— Task description —
Where the material below has a line containing "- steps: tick", start repeating exactly, and keep going through the line containing "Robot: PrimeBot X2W", with no other lines.

— Stored data —

□ □ □ □ □

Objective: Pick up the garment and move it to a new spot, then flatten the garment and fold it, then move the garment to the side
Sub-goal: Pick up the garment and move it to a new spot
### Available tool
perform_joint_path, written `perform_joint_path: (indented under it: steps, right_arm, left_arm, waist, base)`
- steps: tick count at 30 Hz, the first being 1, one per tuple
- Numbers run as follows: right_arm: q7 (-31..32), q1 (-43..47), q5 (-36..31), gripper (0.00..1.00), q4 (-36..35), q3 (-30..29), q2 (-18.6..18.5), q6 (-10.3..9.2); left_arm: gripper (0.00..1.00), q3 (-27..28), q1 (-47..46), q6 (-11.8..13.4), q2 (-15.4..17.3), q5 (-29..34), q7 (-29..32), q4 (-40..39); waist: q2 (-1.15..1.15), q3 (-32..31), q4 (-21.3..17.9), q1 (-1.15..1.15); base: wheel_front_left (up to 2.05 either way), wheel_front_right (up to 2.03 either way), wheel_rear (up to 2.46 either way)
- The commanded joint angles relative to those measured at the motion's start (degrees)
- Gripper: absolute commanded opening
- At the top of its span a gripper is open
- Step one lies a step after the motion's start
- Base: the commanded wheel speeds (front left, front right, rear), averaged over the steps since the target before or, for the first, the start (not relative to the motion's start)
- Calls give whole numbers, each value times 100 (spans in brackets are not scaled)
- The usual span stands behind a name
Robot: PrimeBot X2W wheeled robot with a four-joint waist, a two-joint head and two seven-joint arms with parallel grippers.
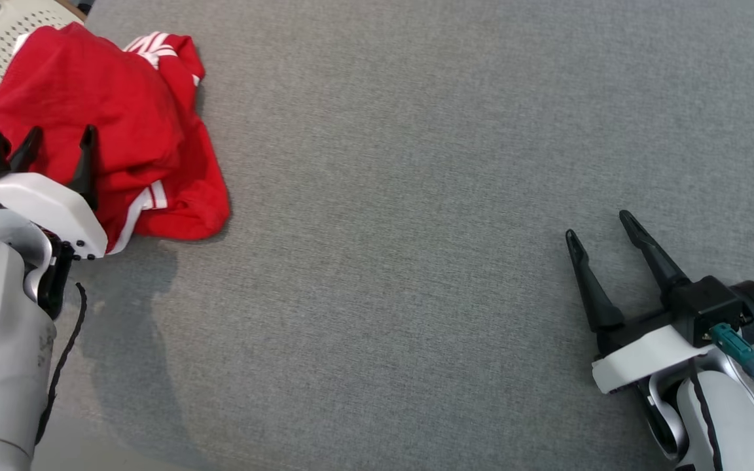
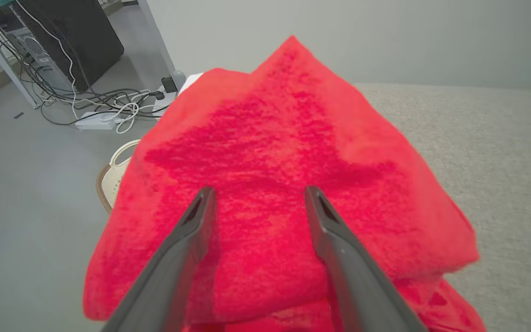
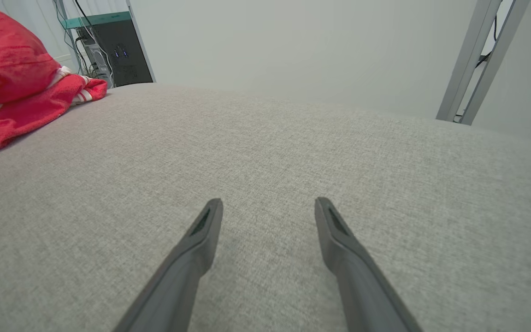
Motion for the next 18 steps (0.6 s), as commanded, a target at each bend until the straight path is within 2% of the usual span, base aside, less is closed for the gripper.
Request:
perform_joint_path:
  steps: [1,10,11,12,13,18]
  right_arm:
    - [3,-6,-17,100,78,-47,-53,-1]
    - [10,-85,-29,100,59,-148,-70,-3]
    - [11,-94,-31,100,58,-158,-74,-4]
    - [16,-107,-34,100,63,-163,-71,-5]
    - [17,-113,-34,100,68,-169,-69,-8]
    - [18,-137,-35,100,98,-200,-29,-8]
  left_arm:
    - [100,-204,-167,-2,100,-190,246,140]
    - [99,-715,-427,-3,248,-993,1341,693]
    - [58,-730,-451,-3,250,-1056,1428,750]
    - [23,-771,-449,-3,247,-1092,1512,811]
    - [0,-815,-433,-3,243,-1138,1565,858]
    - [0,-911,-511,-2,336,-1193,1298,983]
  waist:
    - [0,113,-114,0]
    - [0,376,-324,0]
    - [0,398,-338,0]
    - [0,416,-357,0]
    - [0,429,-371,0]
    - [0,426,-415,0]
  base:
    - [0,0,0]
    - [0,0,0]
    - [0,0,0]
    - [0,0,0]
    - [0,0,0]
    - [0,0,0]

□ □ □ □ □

— Response to the task —
- steps: tick count at 30 Hz, the first being 1, one per tuple
- Numbers run as follows: right_arm: q7 (-31..32), q1 (-43..47), q5 (-36..31), gripper (0.00..1.00), q4 (-36..35), q3 (-30..29), q2 (-18.6..18.5), q6 (-10.3..9.2); left_arm: gripper (0.00..1.00), q3 (-27..28), q1 (-47..46), q6 (-11.8..13.4), q2 (-15.4..17.3), q5 (-29..34), q7 (-29..32), q4 (-40..39); waist: q2 (-1.15..1.15), q3 (-32..31), q4 (-21.3..17.9), q1 (-1.15..1.15); base: wheel_front_left (up to 2.05 either way), wheel_front_right (up to 2.03 either way), wheel_rear (up to 2.46 either way)
- The commanded joint angles relative to those measured at the motion's start (degrees)
- Gripper: absolute commanded opening
- At the top of its span a gripper is open
- Step one lies a step after the motion's start
- Base: the commanded wheel speeds (front left, front right, rear), averaged over the steps since the target before or, for the first, the start (not relative to the motion's start)
- Calls give whole numbers, each value times 100 (spans in brackets are not scaled)
- The usual span stands behind a name
Robot: PrimeBot X2W wheeled robot with a four-joint waist, a two-joint head and two seven-joint arms with parallel grippers.

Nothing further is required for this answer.